In 2008, the doujinshi artist "ibiryo" drew a self portrait as a high school student and uploaded it to his blog, which later became the generic appearance of chigyu. Some have traced the origin of the term "chigyu" to a 2018 thread on 5channel, which used this illustration to represent participants of employment transition support programs, describing them as creepy for "all having the same face" and for looking like middle schoolers despite being adults, while also making a connection to developmental disabilities. The thread has received a lot of responses, with most responders claiming that "there are indeed people around who look like this and say that", and other discussion boards have also shown related discussions. In April 2019, a summary website reprinted a related discussion thread, making the term chigyu more widely spread. In June 2019, three different styles of chigyu illustrations (samurai, juvenile delinquent, and ikemen) were shared online. On C97, a male cosplayed as a chigyu.

In April 2020, there were an average of 500–1000 tweets per day mentioning the term "Chiizu Gyudon", while there were an average of 100 tweets mentioning "Chigyu" per day.

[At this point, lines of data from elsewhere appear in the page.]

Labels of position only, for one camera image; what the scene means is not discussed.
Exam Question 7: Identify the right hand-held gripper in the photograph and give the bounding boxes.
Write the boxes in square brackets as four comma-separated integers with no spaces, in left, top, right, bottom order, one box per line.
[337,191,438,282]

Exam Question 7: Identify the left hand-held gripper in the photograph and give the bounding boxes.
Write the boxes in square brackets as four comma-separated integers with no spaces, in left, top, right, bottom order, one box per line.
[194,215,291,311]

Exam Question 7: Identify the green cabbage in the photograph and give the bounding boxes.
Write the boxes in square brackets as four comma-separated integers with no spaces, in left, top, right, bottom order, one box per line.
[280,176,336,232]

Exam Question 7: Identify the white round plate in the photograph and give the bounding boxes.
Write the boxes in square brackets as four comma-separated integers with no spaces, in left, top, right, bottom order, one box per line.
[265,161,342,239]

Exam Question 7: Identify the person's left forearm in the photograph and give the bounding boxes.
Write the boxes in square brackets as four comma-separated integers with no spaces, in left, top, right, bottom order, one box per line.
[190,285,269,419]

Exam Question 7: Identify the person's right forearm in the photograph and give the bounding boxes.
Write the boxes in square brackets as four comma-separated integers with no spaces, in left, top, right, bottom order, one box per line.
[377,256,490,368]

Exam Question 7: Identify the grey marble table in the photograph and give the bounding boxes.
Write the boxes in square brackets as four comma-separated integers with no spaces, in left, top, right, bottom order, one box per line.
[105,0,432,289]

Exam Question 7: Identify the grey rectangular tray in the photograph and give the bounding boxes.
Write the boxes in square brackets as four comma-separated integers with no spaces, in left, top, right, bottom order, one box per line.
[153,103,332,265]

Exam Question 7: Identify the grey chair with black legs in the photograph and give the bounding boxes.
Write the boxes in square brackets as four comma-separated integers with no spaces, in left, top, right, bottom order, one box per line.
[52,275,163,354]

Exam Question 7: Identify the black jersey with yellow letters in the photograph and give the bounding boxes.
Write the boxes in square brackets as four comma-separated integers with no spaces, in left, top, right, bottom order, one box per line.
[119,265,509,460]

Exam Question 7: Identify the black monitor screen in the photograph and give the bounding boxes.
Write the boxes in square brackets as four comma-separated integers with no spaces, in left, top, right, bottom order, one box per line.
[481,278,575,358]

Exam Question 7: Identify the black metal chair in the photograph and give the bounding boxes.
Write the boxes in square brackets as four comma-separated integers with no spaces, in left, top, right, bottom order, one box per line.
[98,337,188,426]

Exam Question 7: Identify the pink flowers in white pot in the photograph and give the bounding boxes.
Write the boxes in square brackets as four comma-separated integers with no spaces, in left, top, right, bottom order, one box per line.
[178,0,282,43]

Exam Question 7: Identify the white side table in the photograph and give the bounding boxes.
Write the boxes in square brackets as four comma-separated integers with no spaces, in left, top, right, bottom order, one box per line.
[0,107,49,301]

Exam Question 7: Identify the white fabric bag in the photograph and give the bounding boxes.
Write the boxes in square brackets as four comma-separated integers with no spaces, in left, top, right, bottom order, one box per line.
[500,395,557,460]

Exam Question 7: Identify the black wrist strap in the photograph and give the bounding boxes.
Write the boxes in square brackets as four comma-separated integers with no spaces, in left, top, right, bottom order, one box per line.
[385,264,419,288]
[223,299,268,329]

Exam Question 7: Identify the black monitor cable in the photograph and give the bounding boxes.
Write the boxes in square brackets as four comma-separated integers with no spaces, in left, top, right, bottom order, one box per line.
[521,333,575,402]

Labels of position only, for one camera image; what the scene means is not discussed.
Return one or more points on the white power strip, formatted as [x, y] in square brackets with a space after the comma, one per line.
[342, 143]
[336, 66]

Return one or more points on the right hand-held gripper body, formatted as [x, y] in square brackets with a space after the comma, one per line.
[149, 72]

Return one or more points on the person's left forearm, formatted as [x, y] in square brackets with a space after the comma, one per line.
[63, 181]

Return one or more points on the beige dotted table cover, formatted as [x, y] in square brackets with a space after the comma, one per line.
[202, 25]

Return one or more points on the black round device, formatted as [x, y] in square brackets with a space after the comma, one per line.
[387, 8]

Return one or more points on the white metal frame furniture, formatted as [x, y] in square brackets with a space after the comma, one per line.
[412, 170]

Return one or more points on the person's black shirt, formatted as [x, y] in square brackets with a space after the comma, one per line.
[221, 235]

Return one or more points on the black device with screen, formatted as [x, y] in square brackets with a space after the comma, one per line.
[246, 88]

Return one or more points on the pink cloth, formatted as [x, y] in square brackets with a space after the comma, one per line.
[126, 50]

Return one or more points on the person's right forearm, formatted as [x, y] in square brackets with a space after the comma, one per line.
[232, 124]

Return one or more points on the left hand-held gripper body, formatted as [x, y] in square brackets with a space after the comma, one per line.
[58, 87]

By June, the average number of tweets mentioning "Chigyu" per day had reached 10000.

==Reception==
===Gyūdon chain stores===
In June 2020, Japanese news website J-CAST News interviewed Zensho Holdings, which runs Sukiya, about this slang. The company's publicity department responded "Of course we know what chigyu is. That's our top popular product No.1, 'Gyudon with 3 Cheeses'. We hope our customers will continue to enjoy our products in the future. We will launch a new product, 'Cheese Beef Rib Gyudon', and welcome everyone to try it out in person." Disability information collection website shohgaisha.com pointed J-CAST News' report did not mention the relationship between 'chigyu' and individuals with developmental disabilities, instead introducing it as just a meme that mocks dull men to avoid stirring up controversy. The website also thought Sukiya actually knew the meaning of "chigyu", but due to fear of online debates, it shifted the focus to new products.

===Buzzword award===
The term Chiizu Gyudon was nominated for the Internet Buzzword Award 2020, and won third place at the Instagram Buzzword Award 2020.

===Application===
Hong Kong activist Joshua Wong was known by Japanese netizens as the "chigyu around Agnes Chow" due to his resemblance to the generic appearance of chigyu. Wong responded positively to this, and fellow activist Chow said that Wong was "very happy about it and didn't take it to heart at all". Wong later collaborated with a restaurant selling cheese beef bowls which were named after him.

On 28 July 2020, during the live broadcast of the Puyo Puyo Championships, Toshihiro Nagoshi commented on the entrants, saying that they "look like they like to eat chiizu gyudon," sparking controversy. Sega deleted the live playback on YouTube and re-uploaded it after removing the "unpleasant parts". Host Ayana Tsubaki apologized on Twitter.

==See also==
- Wojak
  - NPC (meme)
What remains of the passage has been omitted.